(Stored data)
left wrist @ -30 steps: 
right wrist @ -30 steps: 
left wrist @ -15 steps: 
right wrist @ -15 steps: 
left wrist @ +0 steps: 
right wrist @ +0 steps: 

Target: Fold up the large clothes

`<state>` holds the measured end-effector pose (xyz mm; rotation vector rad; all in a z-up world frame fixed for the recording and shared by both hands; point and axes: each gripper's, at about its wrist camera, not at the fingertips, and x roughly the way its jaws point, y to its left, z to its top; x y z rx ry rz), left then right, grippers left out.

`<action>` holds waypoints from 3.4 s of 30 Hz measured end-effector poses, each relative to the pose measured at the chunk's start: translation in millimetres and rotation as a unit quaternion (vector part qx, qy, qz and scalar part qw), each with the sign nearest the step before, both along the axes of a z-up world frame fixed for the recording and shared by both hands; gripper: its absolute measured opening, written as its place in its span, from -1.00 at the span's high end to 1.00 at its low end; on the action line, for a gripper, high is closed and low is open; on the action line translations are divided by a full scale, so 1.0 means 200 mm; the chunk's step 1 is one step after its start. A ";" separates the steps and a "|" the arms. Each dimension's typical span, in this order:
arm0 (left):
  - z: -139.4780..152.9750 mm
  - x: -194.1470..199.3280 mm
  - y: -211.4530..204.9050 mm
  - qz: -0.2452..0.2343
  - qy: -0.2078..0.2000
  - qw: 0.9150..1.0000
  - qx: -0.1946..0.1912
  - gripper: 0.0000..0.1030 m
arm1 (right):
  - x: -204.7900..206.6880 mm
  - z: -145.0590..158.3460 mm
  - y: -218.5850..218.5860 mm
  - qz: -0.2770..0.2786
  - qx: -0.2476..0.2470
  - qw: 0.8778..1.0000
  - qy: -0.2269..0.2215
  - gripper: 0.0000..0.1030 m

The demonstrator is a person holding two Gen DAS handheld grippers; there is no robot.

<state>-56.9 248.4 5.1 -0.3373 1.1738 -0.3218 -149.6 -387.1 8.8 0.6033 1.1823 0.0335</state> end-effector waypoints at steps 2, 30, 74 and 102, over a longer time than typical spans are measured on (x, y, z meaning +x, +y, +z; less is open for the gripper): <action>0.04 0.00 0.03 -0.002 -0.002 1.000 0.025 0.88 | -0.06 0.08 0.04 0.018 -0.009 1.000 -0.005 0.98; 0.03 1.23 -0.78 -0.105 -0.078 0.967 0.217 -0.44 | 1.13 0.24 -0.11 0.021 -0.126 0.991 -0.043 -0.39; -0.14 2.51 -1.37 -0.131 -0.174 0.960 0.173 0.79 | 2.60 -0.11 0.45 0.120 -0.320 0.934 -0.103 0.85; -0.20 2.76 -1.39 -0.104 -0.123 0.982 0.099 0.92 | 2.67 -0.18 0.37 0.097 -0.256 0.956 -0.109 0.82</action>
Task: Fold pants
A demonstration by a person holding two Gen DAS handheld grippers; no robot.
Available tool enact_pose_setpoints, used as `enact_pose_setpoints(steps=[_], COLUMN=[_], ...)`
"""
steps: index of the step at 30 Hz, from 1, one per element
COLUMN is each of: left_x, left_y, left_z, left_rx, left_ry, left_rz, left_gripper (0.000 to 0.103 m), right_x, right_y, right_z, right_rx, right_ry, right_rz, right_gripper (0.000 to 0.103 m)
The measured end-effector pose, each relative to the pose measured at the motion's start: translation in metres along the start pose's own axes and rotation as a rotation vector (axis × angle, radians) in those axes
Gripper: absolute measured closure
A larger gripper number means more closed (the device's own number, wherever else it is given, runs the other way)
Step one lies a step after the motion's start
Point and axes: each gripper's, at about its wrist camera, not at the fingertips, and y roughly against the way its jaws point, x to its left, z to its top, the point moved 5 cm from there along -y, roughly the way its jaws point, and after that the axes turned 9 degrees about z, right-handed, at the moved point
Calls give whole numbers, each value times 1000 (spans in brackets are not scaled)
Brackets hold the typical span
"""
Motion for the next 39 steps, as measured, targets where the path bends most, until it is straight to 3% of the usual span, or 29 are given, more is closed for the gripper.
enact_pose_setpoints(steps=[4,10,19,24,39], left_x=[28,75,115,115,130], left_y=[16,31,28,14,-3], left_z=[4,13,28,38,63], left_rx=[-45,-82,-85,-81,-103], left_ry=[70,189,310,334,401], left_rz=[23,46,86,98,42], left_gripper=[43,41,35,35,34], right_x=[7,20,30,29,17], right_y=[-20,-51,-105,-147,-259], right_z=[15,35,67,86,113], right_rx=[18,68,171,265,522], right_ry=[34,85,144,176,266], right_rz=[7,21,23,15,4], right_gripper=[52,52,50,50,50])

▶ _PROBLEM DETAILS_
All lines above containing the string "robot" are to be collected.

▶ _SOLUTION TO THE PROBLEM_
The demonstrator is a person holding two Gen DAS handheld grippers; there is no robot.
A demonstration by a person holding two Gen DAS handheld grippers; no robot.

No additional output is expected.